Goodman's NO-sculptures could not have come to us at a better moment and in a better place, in New York, in 1964. It is the answer on a social, aesthetic, and on a psychological level. But over and above, it is a masterpiece of heroism without which no great achievement in art is possible. Heroism implies a willingness on part of the hero to expose himself to risks and dangers. Goodman's NO-sculptures are an assertion against fear, an assertion of strength in the face of submission, of energy in the face of castration, an assertion of the individual, who refuses to bend. These phrases, when not followed by deeds, sound old and outworn, and therefore meaningless: but the Holy Deed, the Fearless Act redeems them and gives them life and truth.

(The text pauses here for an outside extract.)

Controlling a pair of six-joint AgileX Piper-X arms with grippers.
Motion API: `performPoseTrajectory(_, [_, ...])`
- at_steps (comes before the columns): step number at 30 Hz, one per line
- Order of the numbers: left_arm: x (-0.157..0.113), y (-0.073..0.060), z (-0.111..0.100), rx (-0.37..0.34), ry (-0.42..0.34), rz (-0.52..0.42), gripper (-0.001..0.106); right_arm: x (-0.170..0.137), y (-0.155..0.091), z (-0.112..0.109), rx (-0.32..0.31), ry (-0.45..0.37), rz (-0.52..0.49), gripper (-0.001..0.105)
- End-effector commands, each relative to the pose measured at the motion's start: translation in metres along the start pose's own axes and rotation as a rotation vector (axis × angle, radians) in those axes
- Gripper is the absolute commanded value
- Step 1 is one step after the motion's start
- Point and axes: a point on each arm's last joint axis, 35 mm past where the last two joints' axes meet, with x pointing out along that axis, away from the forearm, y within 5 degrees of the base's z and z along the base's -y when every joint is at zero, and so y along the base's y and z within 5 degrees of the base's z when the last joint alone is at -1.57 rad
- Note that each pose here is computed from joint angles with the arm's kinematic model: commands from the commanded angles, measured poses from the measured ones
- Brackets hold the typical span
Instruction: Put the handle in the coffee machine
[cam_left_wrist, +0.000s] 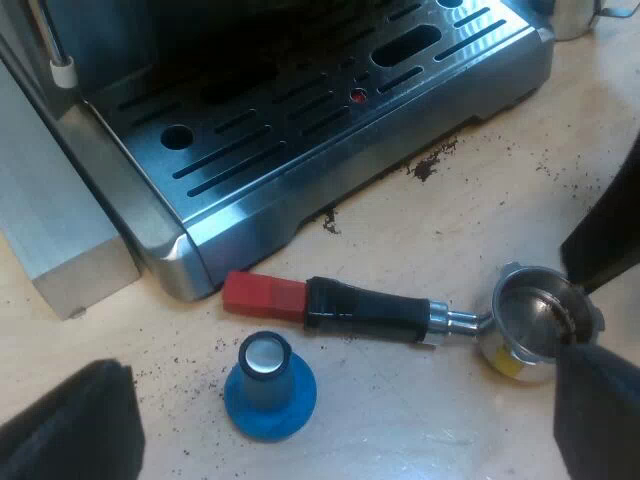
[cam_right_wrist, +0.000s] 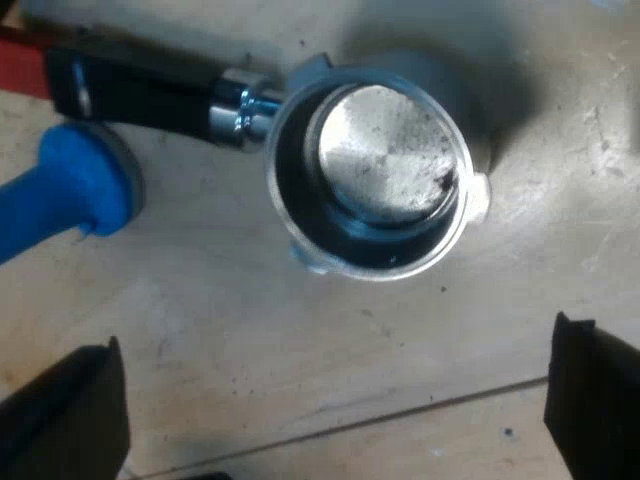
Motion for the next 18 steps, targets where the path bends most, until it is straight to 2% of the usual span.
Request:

On an aesthetic level (if we should wish at all to meet this pseudo-science on its own grounds) Goodman's work opens to re-examination the whole complex of the Paris New Realists and its American chauvinistic derivation and bastardization called 'pop-art.' It is a demand to reopen inquiry on the falsification of today's art history, written before and during the time the works described are being created a demand to expose the propaganda-machine that has come into being in this post abstract-expressionist period.
Psychologically, our spotless Puritanism, our taboos, and perhaps the roots of all painting and sculpture are opened up to questioning. On a social level, besides many points brought out previously in this introduction, I would like to point to the coloring of Goodman's sculptures which range from ochres and browns to to metallic blacks and deep black. There are no lily-white No-sculptures in this show.
But, as we all know deep down, it is not by submission, coolness, remoteness, apathy and boredom that great art is created, no matter what the cynics might tell us. The secret ingredient of all art is what is most difficult to learn, it is courage.